-- YOUR OBJECTIVE --
Transcribe the full listing with no word altered.

-- INPUT FOR THIS TASK --
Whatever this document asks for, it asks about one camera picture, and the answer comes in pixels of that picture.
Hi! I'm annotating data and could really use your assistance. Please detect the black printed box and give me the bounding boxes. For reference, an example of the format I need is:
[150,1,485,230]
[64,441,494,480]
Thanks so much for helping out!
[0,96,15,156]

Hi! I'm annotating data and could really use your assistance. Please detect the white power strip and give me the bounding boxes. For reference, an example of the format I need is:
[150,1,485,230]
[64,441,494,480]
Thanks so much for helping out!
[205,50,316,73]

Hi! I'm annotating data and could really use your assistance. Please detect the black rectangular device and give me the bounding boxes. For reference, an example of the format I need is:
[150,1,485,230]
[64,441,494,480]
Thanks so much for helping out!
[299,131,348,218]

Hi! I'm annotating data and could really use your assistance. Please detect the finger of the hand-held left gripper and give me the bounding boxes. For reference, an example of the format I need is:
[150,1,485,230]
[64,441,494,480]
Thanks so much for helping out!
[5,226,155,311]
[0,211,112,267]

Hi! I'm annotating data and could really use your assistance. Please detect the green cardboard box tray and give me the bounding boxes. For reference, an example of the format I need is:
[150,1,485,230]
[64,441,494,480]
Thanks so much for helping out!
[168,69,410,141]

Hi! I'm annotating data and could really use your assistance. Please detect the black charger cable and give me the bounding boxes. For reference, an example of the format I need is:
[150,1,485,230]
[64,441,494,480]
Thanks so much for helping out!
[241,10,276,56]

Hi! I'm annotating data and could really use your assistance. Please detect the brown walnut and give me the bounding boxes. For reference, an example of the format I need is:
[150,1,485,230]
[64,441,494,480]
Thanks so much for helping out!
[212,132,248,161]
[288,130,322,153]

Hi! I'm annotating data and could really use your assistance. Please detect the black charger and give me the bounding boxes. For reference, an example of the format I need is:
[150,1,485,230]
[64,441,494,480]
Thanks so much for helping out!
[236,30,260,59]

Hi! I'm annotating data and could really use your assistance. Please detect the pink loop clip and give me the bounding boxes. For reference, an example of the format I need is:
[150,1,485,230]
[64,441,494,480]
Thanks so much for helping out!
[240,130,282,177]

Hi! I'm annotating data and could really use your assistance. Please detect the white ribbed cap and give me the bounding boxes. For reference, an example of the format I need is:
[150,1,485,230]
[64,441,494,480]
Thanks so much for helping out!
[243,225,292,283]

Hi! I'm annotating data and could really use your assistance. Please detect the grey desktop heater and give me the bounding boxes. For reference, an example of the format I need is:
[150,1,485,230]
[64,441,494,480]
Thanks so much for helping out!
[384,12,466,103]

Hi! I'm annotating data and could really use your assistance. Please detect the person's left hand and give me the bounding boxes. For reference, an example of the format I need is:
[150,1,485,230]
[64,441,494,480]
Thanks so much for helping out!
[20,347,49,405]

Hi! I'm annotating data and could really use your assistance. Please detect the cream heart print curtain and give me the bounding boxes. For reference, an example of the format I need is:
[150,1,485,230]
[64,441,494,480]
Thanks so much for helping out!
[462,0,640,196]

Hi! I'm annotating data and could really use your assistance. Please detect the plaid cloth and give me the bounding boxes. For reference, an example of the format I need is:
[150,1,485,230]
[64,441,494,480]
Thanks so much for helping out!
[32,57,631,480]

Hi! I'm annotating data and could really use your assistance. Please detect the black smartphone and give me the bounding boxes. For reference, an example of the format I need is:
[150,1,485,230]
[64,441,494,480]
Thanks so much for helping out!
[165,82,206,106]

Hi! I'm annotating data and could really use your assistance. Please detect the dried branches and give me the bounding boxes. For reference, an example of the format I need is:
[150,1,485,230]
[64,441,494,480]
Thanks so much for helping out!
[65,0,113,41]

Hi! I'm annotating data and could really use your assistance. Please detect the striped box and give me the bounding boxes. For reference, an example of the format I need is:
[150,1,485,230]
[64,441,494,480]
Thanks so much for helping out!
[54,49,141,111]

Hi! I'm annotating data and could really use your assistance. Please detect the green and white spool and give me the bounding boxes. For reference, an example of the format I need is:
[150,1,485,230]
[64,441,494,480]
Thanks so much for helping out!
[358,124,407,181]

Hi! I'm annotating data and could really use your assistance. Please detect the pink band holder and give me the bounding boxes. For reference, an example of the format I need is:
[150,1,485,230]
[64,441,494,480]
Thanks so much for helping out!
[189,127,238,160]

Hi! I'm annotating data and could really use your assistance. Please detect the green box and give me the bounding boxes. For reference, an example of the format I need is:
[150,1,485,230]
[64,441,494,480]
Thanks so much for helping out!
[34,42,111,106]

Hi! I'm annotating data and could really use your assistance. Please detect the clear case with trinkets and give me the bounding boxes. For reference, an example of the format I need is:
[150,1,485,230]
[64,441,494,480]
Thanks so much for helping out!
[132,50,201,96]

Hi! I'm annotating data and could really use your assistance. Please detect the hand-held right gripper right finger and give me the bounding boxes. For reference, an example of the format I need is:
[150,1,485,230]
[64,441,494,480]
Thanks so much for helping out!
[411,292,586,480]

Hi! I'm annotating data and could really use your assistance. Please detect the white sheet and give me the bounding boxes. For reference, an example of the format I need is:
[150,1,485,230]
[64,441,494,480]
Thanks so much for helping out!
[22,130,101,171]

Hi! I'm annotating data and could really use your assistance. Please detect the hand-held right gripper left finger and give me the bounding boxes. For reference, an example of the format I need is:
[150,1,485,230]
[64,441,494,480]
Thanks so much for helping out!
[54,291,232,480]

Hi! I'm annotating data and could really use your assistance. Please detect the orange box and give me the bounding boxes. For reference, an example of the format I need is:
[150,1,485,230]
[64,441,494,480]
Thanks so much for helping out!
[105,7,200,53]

-- FINAL ANSWER --
Whatever this document asks for, it asks about one camera picture, and the answer comes in pixels of that picture.
Hi! I'm annotating data and could really use your assistance. Please detect the black printed box and give me the bounding boxes. For reference, an example of the format I need is:
[150,1,485,230]
[64,441,494,480]
Thanks so much for helping out!
[0,96,15,156]

Hi! I'm annotating data and could really use your assistance. Please detect the white power strip and give me the bounding boxes. For reference, an example of the format I need is:
[150,1,485,230]
[64,441,494,480]
Thanks so much for helping out!
[205,50,316,73]

Hi! I'm annotating data and could really use your assistance. Please detect the black rectangular device and give me the bounding boxes. For reference, an example of the format I need is:
[150,1,485,230]
[64,441,494,480]
Thanks so much for helping out!
[299,131,348,218]

Hi! I'm annotating data and could really use your assistance. Please detect the finger of the hand-held left gripper and give me the bounding boxes. For reference, an example of the format I need is:
[150,1,485,230]
[64,441,494,480]
Thanks so much for helping out!
[5,226,155,311]
[0,211,112,267]

Hi! I'm annotating data and could really use your assistance. Please detect the green cardboard box tray and give me the bounding boxes. For reference, an example of the format I need is:
[150,1,485,230]
[64,441,494,480]
Thanks so much for helping out!
[168,69,410,141]

Hi! I'm annotating data and could really use your assistance. Please detect the black charger cable and give me the bounding boxes. For reference, an example of the format I need is:
[150,1,485,230]
[64,441,494,480]
Thanks so much for helping out!
[241,10,276,56]

Hi! I'm annotating data and could really use your assistance. Please detect the brown walnut and give me the bounding boxes. For reference, an example of the format I need is:
[150,1,485,230]
[64,441,494,480]
Thanks so much for helping out!
[212,132,248,161]
[288,130,322,153]

Hi! I'm annotating data and could really use your assistance. Please detect the black charger and give me the bounding boxes. For reference, an example of the format I need is:
[150,1,485,230]
[64,441,494,480]
Thanks so much for helping out!
[236,30,260,59]

Hi! I'm annotating data and could really use your assistance. Please detect the pink loop clip and give me the bounding boxes. For reference, an example of the format I need is:
[150,1,485,230]
[64,441,494,480]
Thanks so much for helping out!
[240,130,282,177]

Hi! I'm annotating data and could really use your assistance. Please detect the white ribbed cap and give me the bounding boxes. For reference, an example of the format I need is:
[150,1,485,230]
[64,441,494,480]
Thanks so much for helping out!
[243,225,292,283]

Hi! I'm annotating data and could really use your assistance. Please detect the grey desktop heater and give me the bounding boxes. For reference, an example of the format I need is:
[150,1,485,230]
[64,441,494,480]
Thanks so much for helping out!
[384,12,466,103]

Hi! I'm annotating data and could really use your assistance. Please detect the person's left hand and give me the bounding boxes. For reference, an example of the format I need is:
[150,1,485,230]
[64,441,494,480]
Thanks so much for helping out!
[20,347,49,405]

Hi! I'm annotating data and could really use your assistance. Please detect the cream heart print curtain and give me the bounding boxes. For reference, an example of the format I need is:
[150,1,485,230]
[64,441,494,480]
Thanks so much for helping out!
[462,0,640,196]

Hi! I'm annotating data and could really use your assistance. Please detect the plaid cloth and give me the bounding boxes. For reference, an example of the format I need is:
[150,1,485,230]
[64,441,494,480]
Thanks so much for helping out!
[32,57,631,480]

Hi! I'm annotating data and could really use your assistance. Please detect the black smartphone and give me the bounding boxes. For reference, an example of the format I need is:
[150,1,485,230]
[64,441,494,480]
Thanks so much for helping out!
[165,82,206,106]

Hi! I'm annotating data and could really use your assistance. Please detect the dried branches and give me the bounding boxes. For reference, an example of the format I need is:
[150,1,485,230]
[64,441,494,480]
Thanks so much for helping out!
[65,0,113,41]

Hi! I'm annotating data and could really use your assistance. Please detect the striped box and give me the bounding boxes. For reference, an example of the format I need is:
[150,1,485,230]
[64,441,494,480]
Thanks so much for helping out!
[54,49,141,111]

Hi! I'm annotating data and could really use your assistance. Please detect the green and white spool and give me the bounding boxes. For reference, an example of the format I need is:
[150,1,485,230]
[64,441,494,480]
Thanks so much for helping out!
[358,124,407,181]

Hi! I'm annotating data and could really use your assistance. Please detect the pink band holder and give me the bounding boxes. For reference, an example of the format I need is:
[150,1,485,230]
[64,441,494,480]
Thanks so much for helping out!
[189,127,238,160]

Hi! I'm annotating data and could really use your assistance. Please detect the green box and give me the bounding boxes. For reference, an example of the format I need is:
[150,1,485,230]
[64,441,494,480]
Thanks so much for helping out!
[34,42,111,106]

Hi! I'm annotating data and could really use your assistance. Please detect the clear case with trinkets and give me the bounding boxes. For reference, an example of the format I need is:
[150,1,485,230]
[64,441,494,480]
Thanks so much for helping out!
[132,50,201,96]

Hi! I'm annotating data and could really use your assistance. Please detect the hand-held right gripper right finger and give me the bounding boxes. For reference, an example of the format I need is:
[150,1,485,230]
[64,441,494,480]
Thanks so much for helping out!
[411,292,586,480]

Hi! I'm annotating data and could really use your assistance. Please detect the white sheet and give me the bounding boxes. For reference, an example of the format I need is:
[150,1,485,230]
[64,441,494,480]
Thanks so much for helping out!
[22,130,101,171]

Hi! I'm annotating data and could really use your assistance. Please detect the hand-held right gripper left finger and give me the bounding boxes. For reference, an example of the format I need is:
[150,1,485,230]
[64,441,494,480]
Thanks so much for helping out!
[54,291,232,480]

Hi! I'm annotating data and could really use your assistance. Please detect the orange box and give me the bounding boxes. For reference, an example of the format I need is:
[150,1,485,230]
[64,441,494,480]
Thanks so much for helping out!
[105,7,200,53]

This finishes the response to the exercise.